Having tasted the rewards of the vending machines, He Qi was greedy to take the seventh floor and claim the upper levels as a private fortress. He ignored the tired whispers of his men who had done all the work.
“He really is a textbook capitalist,” Teng Xi said, biting into a sausage while watching He Qi wake his men early. “Wants the horse to run but won’t give it hay. Is he blind to how exhausted his men look?”
Teng Xi swallowed her snack and looked at the corn sausage in Xie Jinbing’s hand, which had only a few bites taken out of it. “Why aren’t you eating, Sister Xie?”
“Zombies don’t need much energy.”
That was why she ate so little. Xie Jinbing typed the note, took one last bite, and handed the sausage to Teng Xi. She had expected Teng Xi to hold out longer before eyeing her favorite corn sausage.
Evidently, she couldn’t.
Teng Xi swallowed hard. She really wanted that sausage. Looking at her favorite food and the hand holding it, she wasn’t even sure why she was salivating anymore.

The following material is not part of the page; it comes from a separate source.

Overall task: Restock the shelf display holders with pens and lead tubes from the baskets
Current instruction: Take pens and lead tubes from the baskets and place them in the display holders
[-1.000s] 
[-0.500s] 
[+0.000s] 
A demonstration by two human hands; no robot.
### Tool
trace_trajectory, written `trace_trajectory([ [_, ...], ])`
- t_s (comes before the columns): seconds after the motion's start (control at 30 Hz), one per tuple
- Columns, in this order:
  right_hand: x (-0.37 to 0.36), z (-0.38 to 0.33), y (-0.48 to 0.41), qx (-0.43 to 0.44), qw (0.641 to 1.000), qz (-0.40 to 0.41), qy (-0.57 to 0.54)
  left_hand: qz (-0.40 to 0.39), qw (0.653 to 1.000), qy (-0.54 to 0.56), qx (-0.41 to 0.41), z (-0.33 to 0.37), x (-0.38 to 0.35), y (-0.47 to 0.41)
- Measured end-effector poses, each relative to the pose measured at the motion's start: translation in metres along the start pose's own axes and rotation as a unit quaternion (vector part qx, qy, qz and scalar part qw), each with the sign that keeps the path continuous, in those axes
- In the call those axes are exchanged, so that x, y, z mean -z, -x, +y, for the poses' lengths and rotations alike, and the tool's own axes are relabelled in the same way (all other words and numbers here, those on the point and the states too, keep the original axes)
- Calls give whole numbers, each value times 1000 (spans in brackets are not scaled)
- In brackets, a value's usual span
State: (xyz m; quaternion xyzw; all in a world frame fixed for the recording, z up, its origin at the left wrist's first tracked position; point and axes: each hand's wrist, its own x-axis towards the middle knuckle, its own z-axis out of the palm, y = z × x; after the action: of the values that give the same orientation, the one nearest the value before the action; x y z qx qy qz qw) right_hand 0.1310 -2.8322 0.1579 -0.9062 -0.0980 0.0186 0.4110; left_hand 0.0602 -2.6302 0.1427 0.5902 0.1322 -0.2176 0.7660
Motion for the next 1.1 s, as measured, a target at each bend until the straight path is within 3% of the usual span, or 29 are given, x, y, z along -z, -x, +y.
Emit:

A flurry of thoughts crossed her mind, only to be cut short by a sharp thwack to the back of her head. She yelped as a low, muffled chuckle vibrated from Xie Jinbing’s throat. The doctor pointed at the instant noodles in Teng Xi’s lap and mouthed: Quick, eat.
Teng Xi finished in a few bites. As she packed her gear to head out, she finally realized something. “Sister Xie, is your throat getting better?”
That chuckle didn’t sound like the raspy croak from their first meeting.
Xie Jinbing’s only answer was reaching for the door release button.